From the line containing "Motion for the" to the last line below, retype everything word for word.

**Collected data**
------------------------------

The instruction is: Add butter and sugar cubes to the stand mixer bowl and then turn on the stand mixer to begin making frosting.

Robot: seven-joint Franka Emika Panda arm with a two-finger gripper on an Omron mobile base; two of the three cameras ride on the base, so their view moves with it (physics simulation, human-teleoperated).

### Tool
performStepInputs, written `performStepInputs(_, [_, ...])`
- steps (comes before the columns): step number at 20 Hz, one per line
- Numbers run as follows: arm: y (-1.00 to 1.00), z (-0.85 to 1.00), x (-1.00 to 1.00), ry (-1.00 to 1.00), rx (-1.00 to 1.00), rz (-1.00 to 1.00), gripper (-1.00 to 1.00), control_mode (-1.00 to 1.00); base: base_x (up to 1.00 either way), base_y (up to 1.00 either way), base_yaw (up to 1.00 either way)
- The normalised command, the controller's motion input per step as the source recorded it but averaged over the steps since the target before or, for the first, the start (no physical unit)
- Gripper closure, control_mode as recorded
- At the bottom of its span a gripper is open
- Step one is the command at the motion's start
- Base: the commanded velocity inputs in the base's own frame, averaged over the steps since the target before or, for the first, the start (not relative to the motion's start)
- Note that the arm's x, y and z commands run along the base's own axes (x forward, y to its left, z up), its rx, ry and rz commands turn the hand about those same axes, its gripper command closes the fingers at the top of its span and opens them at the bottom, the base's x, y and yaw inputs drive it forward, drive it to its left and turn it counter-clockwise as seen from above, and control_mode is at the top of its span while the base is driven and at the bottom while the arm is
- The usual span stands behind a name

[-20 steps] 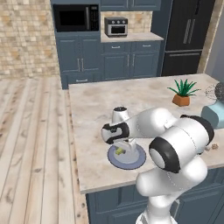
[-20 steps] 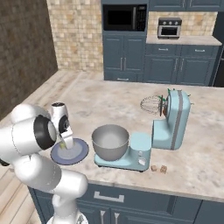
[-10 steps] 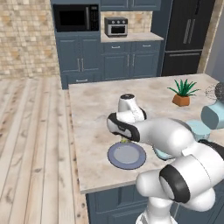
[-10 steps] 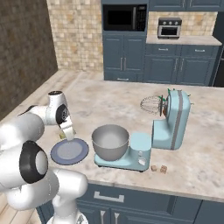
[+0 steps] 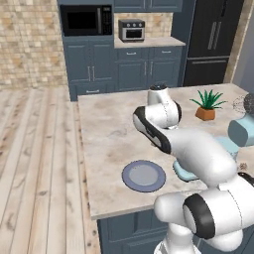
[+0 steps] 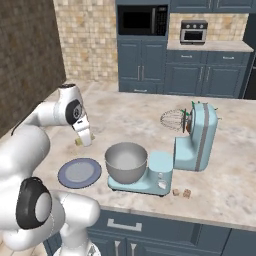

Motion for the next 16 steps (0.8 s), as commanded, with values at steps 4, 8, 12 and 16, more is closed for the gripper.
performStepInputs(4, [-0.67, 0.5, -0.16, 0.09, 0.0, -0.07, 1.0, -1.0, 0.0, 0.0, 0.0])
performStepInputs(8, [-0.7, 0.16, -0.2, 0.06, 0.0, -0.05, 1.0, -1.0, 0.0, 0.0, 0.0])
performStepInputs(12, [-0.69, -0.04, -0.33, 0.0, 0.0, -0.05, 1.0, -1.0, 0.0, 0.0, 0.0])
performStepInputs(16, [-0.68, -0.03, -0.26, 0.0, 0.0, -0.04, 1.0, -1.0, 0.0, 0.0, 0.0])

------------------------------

**Written reply**
Motion for the next 16 steps (0.8 s), as commanded, with values at steps 4, 8, 12 and 16, more is closed for the gripper.
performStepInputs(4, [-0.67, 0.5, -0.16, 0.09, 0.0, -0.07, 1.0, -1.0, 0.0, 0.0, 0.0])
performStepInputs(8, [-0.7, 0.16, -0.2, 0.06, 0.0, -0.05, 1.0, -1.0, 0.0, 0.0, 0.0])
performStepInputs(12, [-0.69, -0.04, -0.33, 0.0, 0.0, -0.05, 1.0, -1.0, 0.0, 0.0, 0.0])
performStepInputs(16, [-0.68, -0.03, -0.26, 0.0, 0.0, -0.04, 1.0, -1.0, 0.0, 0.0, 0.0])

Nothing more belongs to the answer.